The team's new primary logo, and new uniforms would both remain in use until 2004, while the basic design of the logo would last until 2016.

===Regular season===
After a 2–2 start to the regular season, the Jazz posted a 15-game winning streak between November and December, and later on held a 33–14 record at the All-Star break. The team posted a 31–4 record for the remainder of the season, in which they posted a seven-game winning streak in February, posted another 15-game winning streak between March and April, and won 19 of their final 20 games. The Jazz finished in first place in the Midwest Division with a franchise-best 64–18 record, and earned the first seed in the Western Conference; the team qualified for the NBA playoffs for the 14th consecutive year. The Jazz also had the second-best home record in the league with a 38–3 record at the Delta Center.
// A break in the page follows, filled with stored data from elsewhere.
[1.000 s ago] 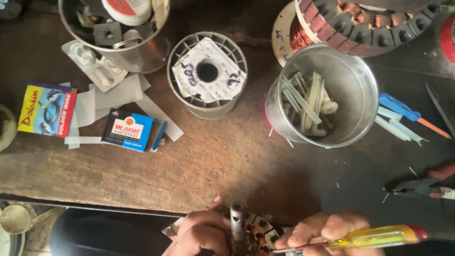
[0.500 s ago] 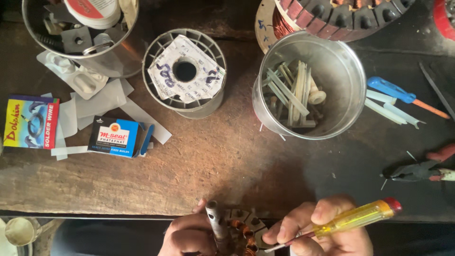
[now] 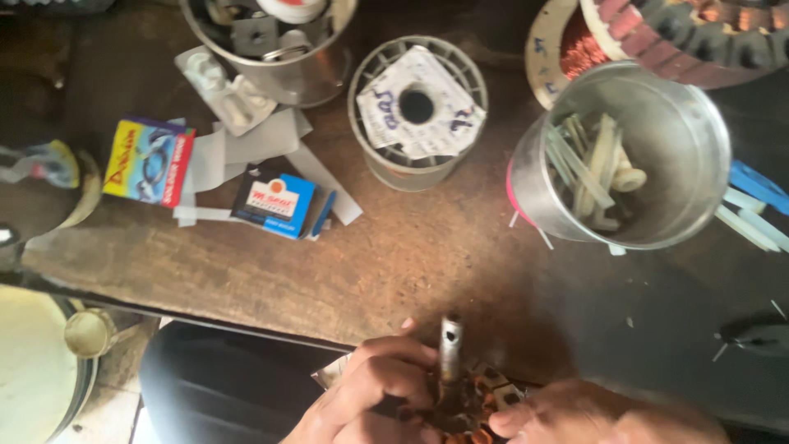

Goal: The person cuts small pieces of white insulating tape with scissors and inserts them into the slots of a motor armature. They use a screwdriver to press the tape into place and repeat the process for several slots.

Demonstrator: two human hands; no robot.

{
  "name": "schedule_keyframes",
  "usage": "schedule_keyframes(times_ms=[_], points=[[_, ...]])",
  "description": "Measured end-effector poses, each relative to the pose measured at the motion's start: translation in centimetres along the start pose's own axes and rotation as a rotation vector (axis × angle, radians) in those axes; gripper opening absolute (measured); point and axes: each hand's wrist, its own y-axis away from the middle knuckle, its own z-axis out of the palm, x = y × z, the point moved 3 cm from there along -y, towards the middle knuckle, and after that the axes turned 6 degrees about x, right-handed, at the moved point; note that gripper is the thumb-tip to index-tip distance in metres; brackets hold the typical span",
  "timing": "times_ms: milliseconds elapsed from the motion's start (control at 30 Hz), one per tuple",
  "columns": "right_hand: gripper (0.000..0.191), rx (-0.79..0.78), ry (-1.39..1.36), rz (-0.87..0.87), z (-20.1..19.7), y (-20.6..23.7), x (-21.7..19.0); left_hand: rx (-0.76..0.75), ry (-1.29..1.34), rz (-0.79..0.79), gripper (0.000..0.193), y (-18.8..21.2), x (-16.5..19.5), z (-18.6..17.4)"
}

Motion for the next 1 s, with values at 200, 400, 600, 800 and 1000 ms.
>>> schedule_keyframes(times_ms=[200,400,600,800,1000], points=[[0.023,0.219,0.009,0.739,-1.9,0.5,2.5,-0.156,0.035,0.004,0.021,-1.9,1.6,-1.3],[0.02,0.239,0.056,0.859,-2.9,1.5,1.3,-0.223,0.044,-0.043,0.017,-2.4,2.5,-2.1],[0.021,0.292,0.134,0.952,-2.7,1.7,1.8,-0.209,0.067,-0.052,0.018,-1.8,2.4,-2.2],[0.025,0.37,0.243,1.068,-3.3,1.5,0.6,-0.213,0.068,0.017,0.02,-0.8,1.5,-2.4],[0.055,0.25,-0.075,1.041,-3.6,1.3,-3.4,-0.202,0.101,0.037,0.022,0.0,1.0,-2.5]])
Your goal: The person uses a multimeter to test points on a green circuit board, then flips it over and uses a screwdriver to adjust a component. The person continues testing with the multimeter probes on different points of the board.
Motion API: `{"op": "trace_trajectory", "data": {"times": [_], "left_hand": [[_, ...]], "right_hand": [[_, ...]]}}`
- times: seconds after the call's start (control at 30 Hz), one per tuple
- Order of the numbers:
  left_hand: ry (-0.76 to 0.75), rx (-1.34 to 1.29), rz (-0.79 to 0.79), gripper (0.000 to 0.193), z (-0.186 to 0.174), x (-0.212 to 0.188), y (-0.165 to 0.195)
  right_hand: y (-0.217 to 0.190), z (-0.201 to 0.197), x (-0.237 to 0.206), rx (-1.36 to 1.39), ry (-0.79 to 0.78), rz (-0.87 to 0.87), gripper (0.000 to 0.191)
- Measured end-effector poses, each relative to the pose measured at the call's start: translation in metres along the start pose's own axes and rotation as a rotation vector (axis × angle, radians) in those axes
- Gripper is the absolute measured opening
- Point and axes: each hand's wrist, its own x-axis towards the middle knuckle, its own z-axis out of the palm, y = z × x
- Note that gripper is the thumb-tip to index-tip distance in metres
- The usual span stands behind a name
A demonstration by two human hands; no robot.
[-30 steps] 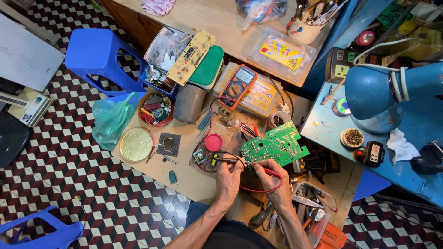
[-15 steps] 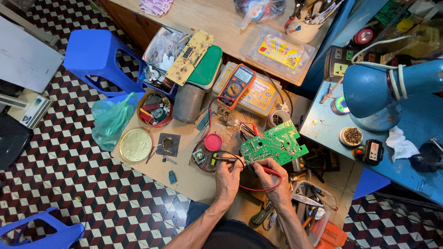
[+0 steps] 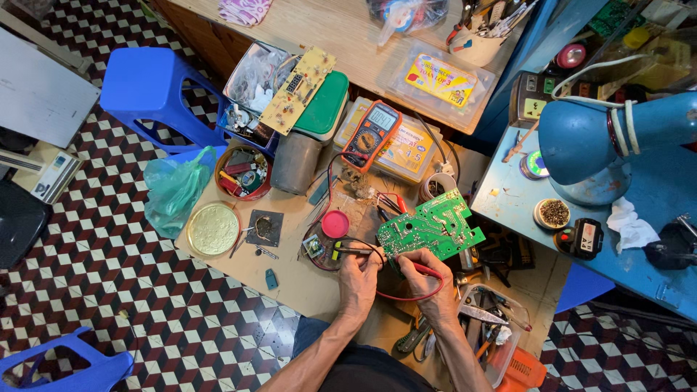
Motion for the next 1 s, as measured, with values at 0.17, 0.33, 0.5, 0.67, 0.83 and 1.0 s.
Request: {"op": "trace_trajectory", "data": {"times": [0.17, 0.33, 0.5, 0.67, 0.83, 1.0], "left_hand": [[-0.004, -0.04, 0.012, 0.027, 0.001, 0.0, -0.001], [-0.051, -0.143, -0.013, 0.021, 0.0, -0.001, 0.003], [-0.061, -0.162, 0.025, 0.018, -0.001, -0.004, 0.007], [-0.028, -0.027, -0.022, 0.02, -0.001, -0.004, 0.008], [-0.069, -0.134, -0.021, 0.019, -0.002, -0.005, 0.01], [-0.075, -0.174, 0.009, 0.018, -0.001, -0.002, 0.014]], "right_hand": [[-0.002, -0.001, 0.0, -0.021, -0.005, 0.023, 0.01], [0.0, -0.001, -0.001, -0.017, 0.006, 0.016, 0.01], [0.003, -0.001, -0.002, -0.017, 0.0, 0.006, 0.011], [0.003, -0.002, -0.001, -0.042, 0.011, 0.041, 0.011], [0.001, -0.002, -0.002, -0.001, 0.008, 0.04, 0.011], [-0.003, -0.001, 0.001, 0.009, 0.003, -0.01, 0.011]]}}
Karl Malone averaged 27.4 points, 9.9 rebounds, 4.5 assists and 1.4 steals per game, and was named the NBA Most Valuable Player of the Year, finishing in first place ahead of All-Star guard Michael Jordan of the Chicago Bulls in Most Valuable Player voting; he was also named to the All-NBA First Team, and to the NBA All-Defensive First Team. In addition, Jeff Hornacek averaged 14.5 points, 4.4 assists and 1.5 steals per game, while John Stockton provided the team with 14.4 points, 10.5 assists and 2.0 steals per game, and was named to the All-NBA Third Team, and to the NBA All-Defensive Second Team. Meanwhile, Bryon Russell showed improvement becoming the team's starting small forward, averaging 10.8 points and 1.4 steals per game, and leading the Jazz with 108 three-point field goals, while second-year center Greg Ostertag averaged 7.3 points and rebounds per game each, and led the team with 2.0 blocks per game. Off the bench, Antoine Carr contributed 7.4 points per game, while rookie shooting guard, and second-round draft pick Shandon Anderson contributed 5.9 points per game, and Howard Eisley provided with 4.5 points and 2.4 assists per game.

During the NBA All-Star weekend at the Gund Arena in Cleveland, Ohio, Malone and Stockton were both selected for the 1997 NBA All-Star Game, as members of the Western Conference All-Star team. However, Malone was booed by the fans at the Gund Arena throughout the entire All-Star Game. Prior to the game, Malone stated that he would rather be at his home in Salt Lake City than play in the All-Star Game in Cleveland; he later on stated that he did not mean to disrespect the city of Cleveland, and that his comments were taken out of context. In addition, Stockton also participated in the NBA Three-Point Shootout for the second time. Stockton finished in 15th place in Most Valuable Player voting, while head coach Jerry Sloan finished in third place in Coach of the Year voting; despite showing a lot of improvement over the previous season, Russell did not receive any votes in Most Improved Player voting.

The Jazz finished fourth in the NBA in home-game attendance, with an attendance of 811,439 at the Delta Center during the regular season.

===NBA playoffs===
In the Western Conference First Round of the 1997 NBA playoffs, the Jazz faced off against the 8th–seeded Los Angeles Clippers, a team that featured Loy Vaught, Malik Sealy and Rodney Rogers. The Jazz won the first two games over the Clippers at home at the Delta Center, before winning Game 3 on the road, 104–92 at the Los Angeles Memorial Sports Arena, to win the series in a three-game sweep.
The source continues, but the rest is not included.